Importantly, information about the IAHA safety, especially the local injection site reactions reported by patients, was not available from the OAI questionnaires and data sets. Clinical trials have determined that IAHA injections are occasionally accompanied by pain, swelling, or effusion of the treated knee, most of these being self-limited [11, 12]. The effect of repetitive IAHA injections over time with regard to efficacy and safety was also not evaluated in our study.

Further work is needed to assess the structural impact (i.e., knee cartilage protection) of such IAHA injections using the unique opportunity offered by the OAI cohort of analyzing cartilage volume, bone marrow lesions, and meniscal integrity assessed by MRI. A small and unique 2-year randomized controlled trial [23] has already suggested a beneficial effect of Hylan GF-20, a high-MW HA, on cartilage volume and defect scores. Since the present study probed MRI acquisitions only for a maximum of 12 months, it is very likely that the time span may be too narrow to demonstrate such an effect.
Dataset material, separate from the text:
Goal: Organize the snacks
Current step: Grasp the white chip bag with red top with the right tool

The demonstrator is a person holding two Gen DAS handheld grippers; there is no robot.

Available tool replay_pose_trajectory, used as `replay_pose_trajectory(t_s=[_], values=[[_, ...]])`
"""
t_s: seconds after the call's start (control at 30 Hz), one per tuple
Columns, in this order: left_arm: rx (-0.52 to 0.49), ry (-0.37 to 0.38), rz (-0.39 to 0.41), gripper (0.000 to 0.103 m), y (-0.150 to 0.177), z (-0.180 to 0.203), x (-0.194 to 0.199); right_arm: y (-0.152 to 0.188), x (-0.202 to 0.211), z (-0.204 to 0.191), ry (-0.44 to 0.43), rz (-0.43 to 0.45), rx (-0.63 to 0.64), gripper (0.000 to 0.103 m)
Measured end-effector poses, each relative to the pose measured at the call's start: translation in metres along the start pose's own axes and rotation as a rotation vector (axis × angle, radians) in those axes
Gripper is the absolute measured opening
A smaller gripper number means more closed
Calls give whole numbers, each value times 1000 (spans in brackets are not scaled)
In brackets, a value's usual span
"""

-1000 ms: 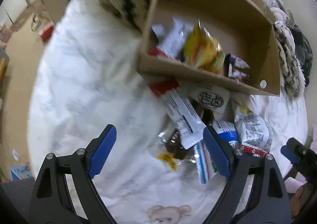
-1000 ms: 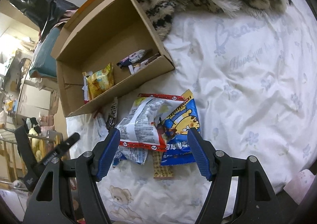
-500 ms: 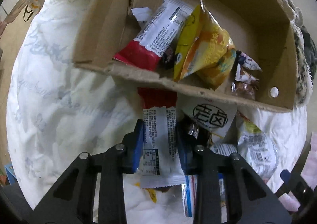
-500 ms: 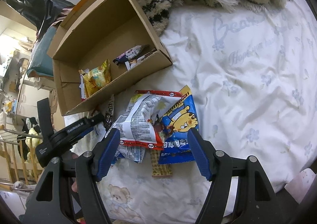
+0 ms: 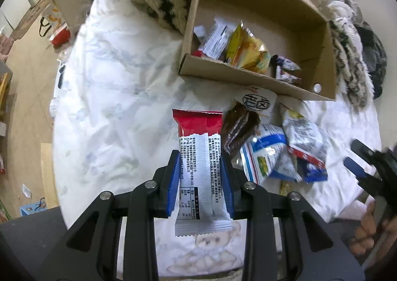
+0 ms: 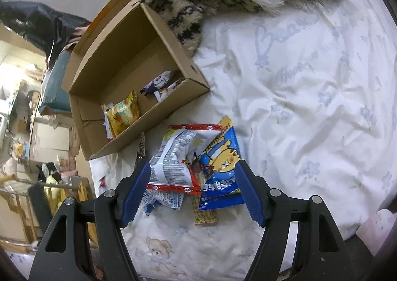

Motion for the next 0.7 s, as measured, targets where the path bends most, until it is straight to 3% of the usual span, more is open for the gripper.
replay_pose_trajectory(t_s=[0.1, 0.23, 0.7], values=[[-31, 5, 28, 27, 9, -1, 19, 0, -4, 4, -39, -22, -42, 73], [-55, -8, 62, 27, 15, -2, 24, 9, -25, -8, -107, -114, -52, 73], [-30, 36, 48, 27, 11, 5, 6, 3, -79, -18, -37, -172, -30, 73]])
Point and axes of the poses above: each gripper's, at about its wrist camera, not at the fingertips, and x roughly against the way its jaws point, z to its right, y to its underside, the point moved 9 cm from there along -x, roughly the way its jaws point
This study provides new information about the efficacy and usefulness of IAHA treatment that could assist clinicians’ decision-making in treating patients with knee OA, especially with regard to the controversy in recent years surrounding IAHA injections [5, 8, 9]. While some question its efficacy, the reality is that IAHA is approved for knee OA treatment worldwide and has been used for decades [5, 7,8,9]. A number of guidelines based on systematic review of the randomized controlled trial data on IAHA concluded that, despite mixed results, the overall data support the efficacy of IAHA injections and recommend such therapy [1, 3] or are uncertain [2], while others are strongly against it [6].

Conclusions

This study adds evidence of the usefulness of IAHA therapy, especially for a subset of knee OA patients with high levels of knee pain, younger age, higher BMI, and less severe structural damage. In an era of OA therapeutic choice paucity, this will help in selecting patients for whom IAHA can be an effective way to locally treat knee OA symptoms. However, longer term and controlled studies, as well as safety assessments, should be conducted in the same context of longitudinal follow-up to further probe these initial findings.